• [DATA SHOWN]:

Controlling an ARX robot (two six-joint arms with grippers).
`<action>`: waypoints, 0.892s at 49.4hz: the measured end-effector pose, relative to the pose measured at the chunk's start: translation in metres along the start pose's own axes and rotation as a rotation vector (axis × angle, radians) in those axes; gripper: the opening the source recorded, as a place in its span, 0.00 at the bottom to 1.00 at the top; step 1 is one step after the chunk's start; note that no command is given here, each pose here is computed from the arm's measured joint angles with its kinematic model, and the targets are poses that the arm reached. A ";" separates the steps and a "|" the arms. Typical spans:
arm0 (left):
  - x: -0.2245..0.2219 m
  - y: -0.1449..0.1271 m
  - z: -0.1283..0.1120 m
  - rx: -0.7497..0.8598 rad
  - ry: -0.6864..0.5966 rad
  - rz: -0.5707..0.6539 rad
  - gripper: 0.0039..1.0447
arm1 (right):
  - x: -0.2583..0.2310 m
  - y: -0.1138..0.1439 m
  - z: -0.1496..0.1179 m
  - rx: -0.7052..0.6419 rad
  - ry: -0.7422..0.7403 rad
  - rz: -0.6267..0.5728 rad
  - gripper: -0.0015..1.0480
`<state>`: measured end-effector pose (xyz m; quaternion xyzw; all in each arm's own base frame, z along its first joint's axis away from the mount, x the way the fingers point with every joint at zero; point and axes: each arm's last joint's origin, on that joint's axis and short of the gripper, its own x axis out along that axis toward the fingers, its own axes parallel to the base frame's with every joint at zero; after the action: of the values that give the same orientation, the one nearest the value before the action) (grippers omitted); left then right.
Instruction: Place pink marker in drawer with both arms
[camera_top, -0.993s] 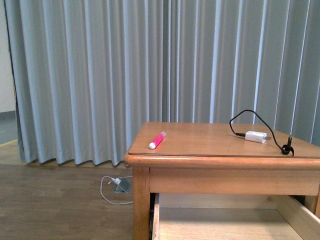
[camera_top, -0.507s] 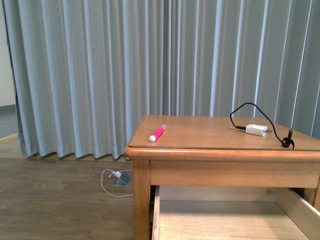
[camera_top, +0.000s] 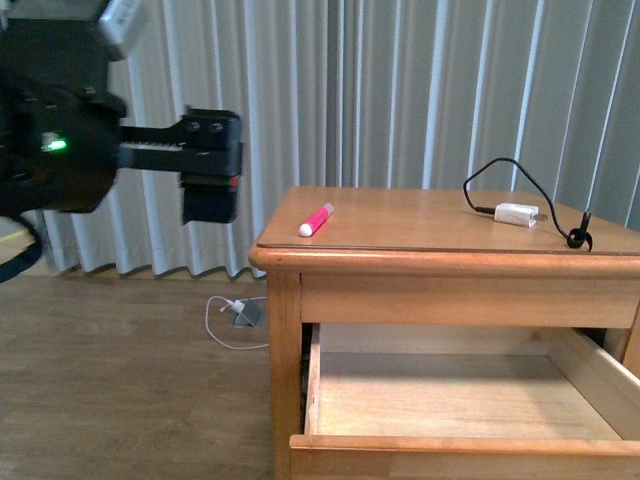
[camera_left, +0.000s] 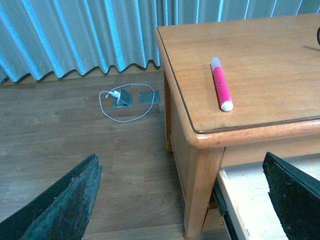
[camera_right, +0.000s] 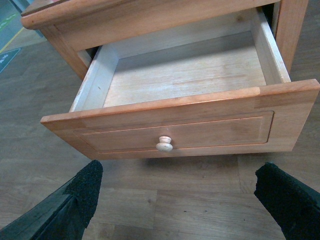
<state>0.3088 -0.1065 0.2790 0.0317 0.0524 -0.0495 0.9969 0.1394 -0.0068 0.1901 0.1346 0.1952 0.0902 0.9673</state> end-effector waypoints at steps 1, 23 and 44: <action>0.007 -0.003 0.001 0.002 0.006 -0.001 0.95 | 0.000 0.000 0.000 0.000 0.000 0.000 0.92; 0.137 -0.043 0.017 0.017 0.082 -0.008 0.95 | 0.000 0.000 0.000 0.000 0.000 0.000 0.92; 0.185 -0.067 -0.007 0.060 0.187 -0.045 0.95 | 0.000 0.000 0.000 0.000 0.000 0.000 0.92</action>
<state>0.4842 -0.1900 0.2478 0.0647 0.1443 -0.0701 0.9849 0.1394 -0.0068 0.1901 0.1346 0.1952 0.0902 0.9673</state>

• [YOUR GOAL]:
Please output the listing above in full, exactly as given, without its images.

• [RESPONSE TO THE TASK]:
Controlling an ARX robot (two six-joint arms with grippers).
`<action>`: waypoints, 0.892s at 49.4hz: the measured end-effector pose, relative to the pose measured at the chunk's start: translation in metres along the start pose's own axes and rotation as a rotation vector (axis × angle, radians) in those axes; gripper: the opening the source recorded, as a place in its span, 0.00 at the bottom to 1.00 at the top; step 1 is one step after the chunk's start; note that no command is given here, each pose here is computed from the arm's measured joint angles with its kinematic model, and the targets are poses that the arm reached. A ";" separates the steps and a "|" the arms. Typical spans:
arm0 (left):
  - x: -0.2245..0.2219 m
  - y: -0.1449..0.1271 m
  - z: -0.1283..0.1120 m
  - rx: -0.7497..0.8598 rad
  - ry: -0.6864..0.5966 rad
  - rz: -0.5707..0.6539 rad
  - gripper: 0.0039..1.0447
arm1 (right):
  - x: -0.2583..0.2310 m
  - y: -0.1138..0.1439 m
  - z: -0.1496..0.1179 m
  - rx: -0.7052..0.6419 rad
  - ry: -0.7422..0.7403 rad
  - rz: -0.6267..0.5728 rad
  - gripper: -0.0015..1.0480
`<state>`: measured end-effector pose (xyz m; quaternion xyzw; all in each arm's own base frame, z along its first joint's axis away from the mount, x the way the fingers point with every joint at zero; point and axes: each arm's last joint's origin, on that joint's axis and short of the gripper, its own x axis out along that axis toward the fingers, its own axes parallel to the base frame's with every joint at zero; after the action: of the values that give the same orientation, the one nearest the value before the action) (grippers omitted); left then right.
Instruction: Place pink marker in drawer with both arms
[camera_top, -0.993s] 
[camera_top, -0.507s] 
[camera_top, +0.000s] 
[camera_left, +0.000s] 
[camera_right, +0.000s] 
<state>0.3088 -0.1065 0.2790 0.0317 0.0524 -0.0495 0.9969 0.1394 -0.0068 0.1901 0.1346 0.1952 0.0902 0.9673</state> end-effector waypoints at steps 1, 23 and 44: <action>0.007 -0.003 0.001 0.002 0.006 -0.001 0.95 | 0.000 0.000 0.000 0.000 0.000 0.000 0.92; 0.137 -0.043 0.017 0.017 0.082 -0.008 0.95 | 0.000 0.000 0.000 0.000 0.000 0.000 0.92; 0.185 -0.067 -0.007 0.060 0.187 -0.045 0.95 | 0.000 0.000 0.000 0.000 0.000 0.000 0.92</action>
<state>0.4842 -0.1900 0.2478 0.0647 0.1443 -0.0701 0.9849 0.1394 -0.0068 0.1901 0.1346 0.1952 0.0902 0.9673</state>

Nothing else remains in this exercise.